**EXERCISE BRIEF**
If a line in the listing below contains the word "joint", count it, then please give only the number of such lines.

───── DATA BLOCK

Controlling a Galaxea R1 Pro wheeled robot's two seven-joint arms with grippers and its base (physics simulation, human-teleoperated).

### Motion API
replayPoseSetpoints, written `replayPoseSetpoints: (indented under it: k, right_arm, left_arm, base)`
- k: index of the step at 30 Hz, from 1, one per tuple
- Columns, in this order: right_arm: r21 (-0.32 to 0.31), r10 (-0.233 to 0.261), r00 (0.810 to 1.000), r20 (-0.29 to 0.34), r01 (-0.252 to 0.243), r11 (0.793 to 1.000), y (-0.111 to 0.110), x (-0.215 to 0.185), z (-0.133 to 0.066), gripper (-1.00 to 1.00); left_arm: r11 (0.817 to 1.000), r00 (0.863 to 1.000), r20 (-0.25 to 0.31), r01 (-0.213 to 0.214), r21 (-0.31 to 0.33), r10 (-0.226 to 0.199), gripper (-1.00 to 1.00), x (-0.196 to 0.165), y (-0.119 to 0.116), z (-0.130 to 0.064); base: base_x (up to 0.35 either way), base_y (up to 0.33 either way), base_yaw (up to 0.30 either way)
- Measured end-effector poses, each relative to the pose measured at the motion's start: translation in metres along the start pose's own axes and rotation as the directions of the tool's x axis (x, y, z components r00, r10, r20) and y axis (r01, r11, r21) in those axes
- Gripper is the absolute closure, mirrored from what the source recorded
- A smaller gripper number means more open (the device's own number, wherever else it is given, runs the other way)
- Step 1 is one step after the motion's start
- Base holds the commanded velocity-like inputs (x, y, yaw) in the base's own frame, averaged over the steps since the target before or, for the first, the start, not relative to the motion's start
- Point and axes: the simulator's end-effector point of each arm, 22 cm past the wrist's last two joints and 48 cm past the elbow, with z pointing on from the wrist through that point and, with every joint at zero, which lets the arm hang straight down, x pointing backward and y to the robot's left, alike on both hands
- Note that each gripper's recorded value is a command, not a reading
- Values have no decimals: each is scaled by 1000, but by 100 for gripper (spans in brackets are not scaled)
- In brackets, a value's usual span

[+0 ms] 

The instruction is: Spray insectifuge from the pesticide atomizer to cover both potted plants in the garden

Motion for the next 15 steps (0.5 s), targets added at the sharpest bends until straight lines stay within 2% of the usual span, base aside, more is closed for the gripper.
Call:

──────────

**RESPONSE AREA**
2